As ordens devem seguir critérios definidos.

Apontamentos precisam utilizar os mesmos conceitos.

Movimentações de estoque também precisam ser registradas corretamente.

A padronização aumenta a qualidade das informações utilizadas no planejamento.

Monitorar os resultados

Depois de implantar melhorias, os indicadores precisam ser acompanhados.

Custos, prazos, qualidade, produtividade, refugo e utilização da capacidade ajudam a mostrar se as ações estão funcionando.

O acompanhamento também permite identificar novos problemas.

Analisar os desvios

Uma das análises mais importantes é comparar planejado e realizado.

Se uma ordem utilizou mais material do que previsto, é necessário investigar.

Se levou mais tempo, a causa também deve ser identificada.

O objetivo não é apenas registrar que houve diferença, mas descobrir por que ela aconteceu.

A causa pode estar no cadastro, na máquina, no método, na matéria-prima ou na programação.

Melhorar continuamente

As informações acumuladas ao longo do tempo podem ser utilizadas para aperfeiçoar decisões futuras.

Tempos de produção podem ser revisados.

Parâmetros de estoque podem ser atualizados.

Lotes podem ser ajustados.

Sequências de produção podem ser melhoradas.

Também é possível comparar períodos para avaliar se os desperdícios realmente diminuíram.

A melhoria contínua transforma o controle da produção em um processo de aprendizagem.

Quanto mais confiáveis forem os registros, maior será a capacidade da empresa de identificar oportunidades e tomar decisões baseadas em dados.


Conclusão

Reduzir custos na indústria não significa simplesmente eliminar despesas. A redução sustentável acontece quando a empresa consegue utilizar materiais, máquinas, mão de obra e tempo de maneira mais eficiente.

Para isso, é fundamental compreender a demanda, planejar as quantidades que serão produzidas e verificar antecipadamente se existem materiais, capacidade e recursos suficientes.

A programação ajuda a transformar esse planejamento em uma sequência de atividades organizada, considerando prioridades, prazos, capacidade e disponibilidade de materiais.

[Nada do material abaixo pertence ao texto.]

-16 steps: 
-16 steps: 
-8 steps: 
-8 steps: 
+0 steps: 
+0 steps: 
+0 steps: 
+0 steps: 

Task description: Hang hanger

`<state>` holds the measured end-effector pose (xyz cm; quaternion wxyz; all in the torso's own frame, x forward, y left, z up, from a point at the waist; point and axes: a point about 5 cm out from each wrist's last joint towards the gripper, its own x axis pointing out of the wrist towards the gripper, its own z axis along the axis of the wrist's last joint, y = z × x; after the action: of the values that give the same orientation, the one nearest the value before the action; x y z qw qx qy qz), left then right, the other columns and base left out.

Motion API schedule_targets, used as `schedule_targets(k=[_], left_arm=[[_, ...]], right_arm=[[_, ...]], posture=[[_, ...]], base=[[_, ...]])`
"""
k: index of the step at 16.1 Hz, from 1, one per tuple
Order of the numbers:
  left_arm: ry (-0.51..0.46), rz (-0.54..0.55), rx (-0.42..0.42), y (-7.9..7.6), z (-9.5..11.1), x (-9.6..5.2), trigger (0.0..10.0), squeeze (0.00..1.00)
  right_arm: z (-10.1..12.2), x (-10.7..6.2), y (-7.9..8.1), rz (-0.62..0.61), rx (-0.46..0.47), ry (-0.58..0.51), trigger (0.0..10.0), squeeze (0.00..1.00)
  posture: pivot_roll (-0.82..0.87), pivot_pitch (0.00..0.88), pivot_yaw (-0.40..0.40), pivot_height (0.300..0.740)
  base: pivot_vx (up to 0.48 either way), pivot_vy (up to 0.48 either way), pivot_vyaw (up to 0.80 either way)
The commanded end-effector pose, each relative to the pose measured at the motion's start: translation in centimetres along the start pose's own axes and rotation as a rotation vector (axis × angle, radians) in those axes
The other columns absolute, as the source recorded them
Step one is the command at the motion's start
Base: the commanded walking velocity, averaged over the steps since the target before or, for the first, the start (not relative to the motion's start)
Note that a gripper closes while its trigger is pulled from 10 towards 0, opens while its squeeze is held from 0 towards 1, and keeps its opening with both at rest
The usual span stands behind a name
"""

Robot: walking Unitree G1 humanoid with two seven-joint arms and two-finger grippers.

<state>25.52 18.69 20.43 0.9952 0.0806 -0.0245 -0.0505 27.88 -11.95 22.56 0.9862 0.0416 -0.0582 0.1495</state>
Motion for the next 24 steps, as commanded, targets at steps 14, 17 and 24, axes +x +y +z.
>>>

O controle completa esse processo ao mostrar o que realmente aconteceu durante a execução.

Informações sobre refugos, retrabalhos, tempos, consumo de materiais, paradas e atrasos precisam ser registradas e analisadas. Sem esses dados, desperdícios podem continuar acontecendo sem que suas causas sejam identificadas.

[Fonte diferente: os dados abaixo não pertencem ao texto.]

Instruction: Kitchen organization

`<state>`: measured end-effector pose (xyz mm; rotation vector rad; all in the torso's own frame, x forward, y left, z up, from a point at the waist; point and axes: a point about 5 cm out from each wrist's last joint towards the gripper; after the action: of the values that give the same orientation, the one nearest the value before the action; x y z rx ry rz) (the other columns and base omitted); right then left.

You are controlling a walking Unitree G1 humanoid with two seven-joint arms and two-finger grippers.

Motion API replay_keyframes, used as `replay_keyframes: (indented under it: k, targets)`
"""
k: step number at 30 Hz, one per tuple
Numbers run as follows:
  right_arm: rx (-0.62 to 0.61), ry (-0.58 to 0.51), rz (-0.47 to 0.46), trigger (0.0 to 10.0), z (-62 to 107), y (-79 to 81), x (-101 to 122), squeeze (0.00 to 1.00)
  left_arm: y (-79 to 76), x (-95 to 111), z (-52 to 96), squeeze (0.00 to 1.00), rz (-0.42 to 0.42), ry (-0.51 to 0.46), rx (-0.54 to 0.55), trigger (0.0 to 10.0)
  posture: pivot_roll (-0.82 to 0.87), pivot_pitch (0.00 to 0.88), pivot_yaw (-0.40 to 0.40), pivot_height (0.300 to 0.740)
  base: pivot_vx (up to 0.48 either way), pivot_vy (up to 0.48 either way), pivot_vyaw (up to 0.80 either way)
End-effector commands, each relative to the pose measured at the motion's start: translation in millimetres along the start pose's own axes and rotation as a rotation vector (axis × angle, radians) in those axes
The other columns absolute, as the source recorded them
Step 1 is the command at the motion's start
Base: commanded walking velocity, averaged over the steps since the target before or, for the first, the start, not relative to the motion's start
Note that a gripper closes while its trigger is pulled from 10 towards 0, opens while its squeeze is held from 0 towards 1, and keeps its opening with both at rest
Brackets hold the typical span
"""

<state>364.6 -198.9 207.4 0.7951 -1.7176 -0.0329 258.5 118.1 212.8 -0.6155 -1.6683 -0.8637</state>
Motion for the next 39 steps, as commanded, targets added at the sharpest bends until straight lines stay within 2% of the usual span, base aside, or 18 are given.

Indicadores como produtividade, eficiência, OEE, índice de refugo, retrabalho, tempo de ciclo, custo por unidade e utilização da capacidade permitem acompanhar a evolução da operação e identificar os pontos que exigem atenção.

Também é importante manter produção, estoque, compras e vendas trabalhando com informações integradas. Essa conexão reduz compras desnecessárias, diminui o risco de falta de materiais e melhora o planejamento das ordens.

Quando apoiada por processos organizados e dados confiáveis, a programação planejamento e controle da produção permite antecipar problemas, reduzir desperdícios, melhorar os prazos de entrega e utilizar os recursos industriais com maior eficiência. Dessa forma, a redução de custos deixa de depender apenas de cortes pontuais e passa a fazer parte de um processo contínuo de melhoria da produção.